BBC One’s football comedy The First Team may not have set the world alight, but Netflix is trying a different tack with The Red Zone. Created by sports writers Barney Ronay and Jonathan Liew, it’s described as “a comedy about football, but also not about football,” so that clears that up. Casting is tba.

The Witchfinder

Tim Keys and Daisy May Cooper

On its way to BBC Two from the writer-directors of the excellent This Time With Alan Partridge is historical comedy The Witchfinder. Set in 1647, it’s the story of a failing witchfinder played by Tim Key (stand-up, poet, actor, Side Kick Simon from loads of Alan Partridge shows and most importantly, Taskmaster task consultant), on a horseback road-trip through East Anglia with his latest captee, played by Daisy May Cooper (writer-creator of This Country, the brilliant Kerry Mucklowe on screen and people’s champion of Taskmaster series 10). Six half-hour episodes will air on BBC Two. 

This is Going to Hurt

This is Going to Hurt Ben Whishaw

Everybody should read Adam Kay’s excruciating but brilliant and moving memoir of his time as a junior doctor, then they should immediately buy a copy for a friend.
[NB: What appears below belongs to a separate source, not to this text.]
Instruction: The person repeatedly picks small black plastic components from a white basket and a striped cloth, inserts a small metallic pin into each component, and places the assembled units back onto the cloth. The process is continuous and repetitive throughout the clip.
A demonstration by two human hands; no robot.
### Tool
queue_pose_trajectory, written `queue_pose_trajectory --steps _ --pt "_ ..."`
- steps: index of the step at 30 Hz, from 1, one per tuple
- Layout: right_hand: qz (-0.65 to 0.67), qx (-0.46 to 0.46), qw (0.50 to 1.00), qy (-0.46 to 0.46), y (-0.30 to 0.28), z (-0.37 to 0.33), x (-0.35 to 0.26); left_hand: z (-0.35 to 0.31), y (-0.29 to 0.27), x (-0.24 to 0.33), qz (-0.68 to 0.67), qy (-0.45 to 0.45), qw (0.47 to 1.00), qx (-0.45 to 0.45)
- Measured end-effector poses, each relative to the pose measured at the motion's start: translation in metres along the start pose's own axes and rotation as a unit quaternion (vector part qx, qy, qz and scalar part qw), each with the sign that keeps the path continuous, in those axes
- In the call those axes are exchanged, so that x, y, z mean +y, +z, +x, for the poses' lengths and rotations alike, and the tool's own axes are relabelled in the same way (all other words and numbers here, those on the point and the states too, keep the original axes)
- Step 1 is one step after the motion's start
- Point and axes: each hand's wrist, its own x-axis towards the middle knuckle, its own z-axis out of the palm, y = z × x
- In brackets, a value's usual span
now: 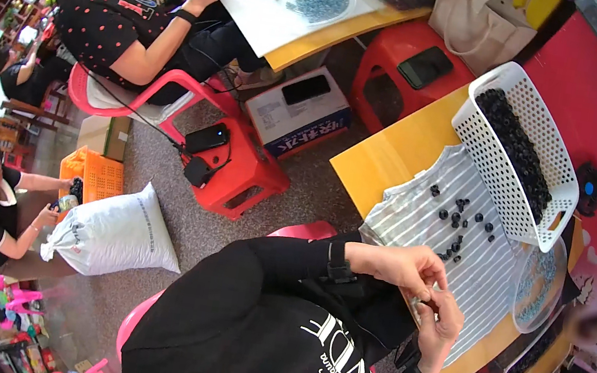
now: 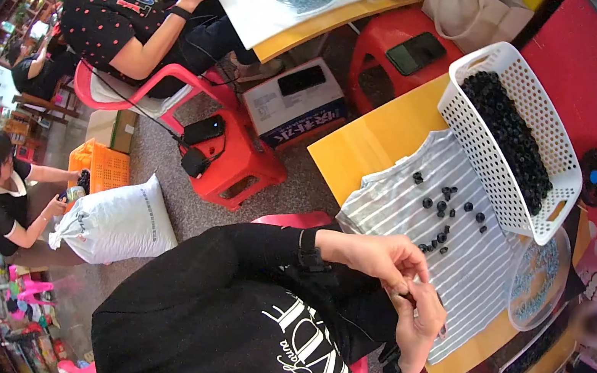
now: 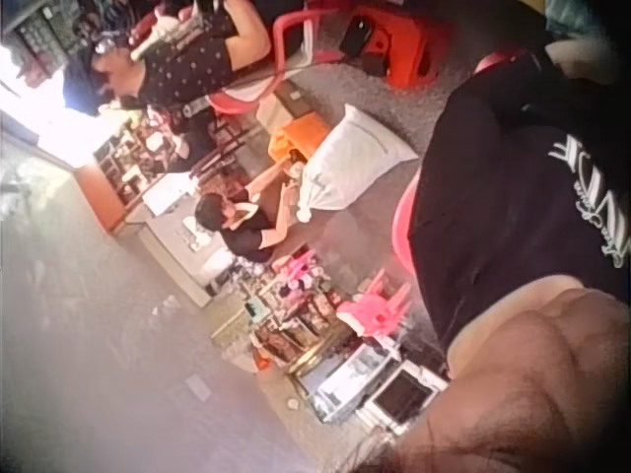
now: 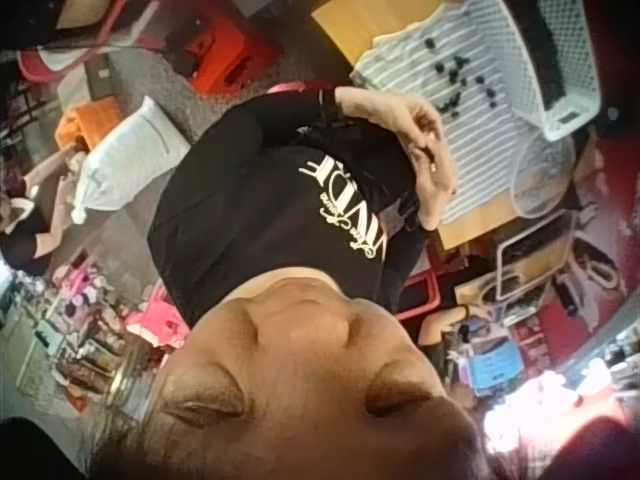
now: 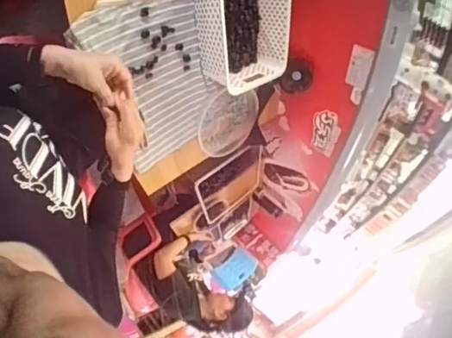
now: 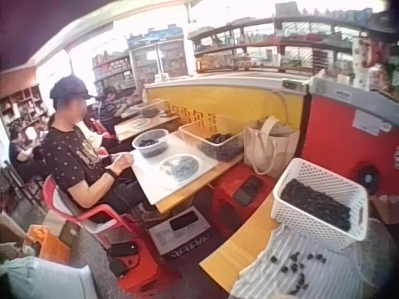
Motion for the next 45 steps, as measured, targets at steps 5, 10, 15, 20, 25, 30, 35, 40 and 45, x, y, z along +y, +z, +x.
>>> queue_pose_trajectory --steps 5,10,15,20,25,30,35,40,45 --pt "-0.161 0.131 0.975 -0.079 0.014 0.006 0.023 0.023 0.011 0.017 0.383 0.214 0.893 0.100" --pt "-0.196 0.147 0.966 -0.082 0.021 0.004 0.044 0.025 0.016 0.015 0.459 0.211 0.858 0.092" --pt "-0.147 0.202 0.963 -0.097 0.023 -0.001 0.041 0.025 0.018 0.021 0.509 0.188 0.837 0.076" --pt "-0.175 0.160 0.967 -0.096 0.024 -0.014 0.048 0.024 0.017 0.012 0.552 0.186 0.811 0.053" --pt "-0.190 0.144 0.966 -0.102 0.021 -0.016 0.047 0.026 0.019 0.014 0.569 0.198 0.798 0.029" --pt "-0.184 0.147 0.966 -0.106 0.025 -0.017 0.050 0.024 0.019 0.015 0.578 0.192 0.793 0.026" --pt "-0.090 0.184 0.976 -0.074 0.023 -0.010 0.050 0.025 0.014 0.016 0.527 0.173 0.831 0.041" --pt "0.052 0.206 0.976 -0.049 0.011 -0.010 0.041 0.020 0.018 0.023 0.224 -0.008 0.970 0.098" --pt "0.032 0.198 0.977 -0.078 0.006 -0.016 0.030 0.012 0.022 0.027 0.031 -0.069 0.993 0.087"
If the BBC Two adaptation, written by Kay (he left medicine for comedy writing years ago), is even half as good as the book, it will be a must-see. Ben Whishaw stars.  

Toast in America

Matt Berry in Toast of London

Thespian, egotist and voiceover artiste Steven Toast is returning to the screen. Matt Berry (What We Do in the Shadows) and Arthur Mathews’ Toast in London ran for three series on Channel 4 between 2012 and 2015, following the embittered actor’s career ups and downs, with a host of outrageously unexpected guest stars. Now a spin-off is on its way to a new home on the BBC, tracking Toast’s attempts to break America.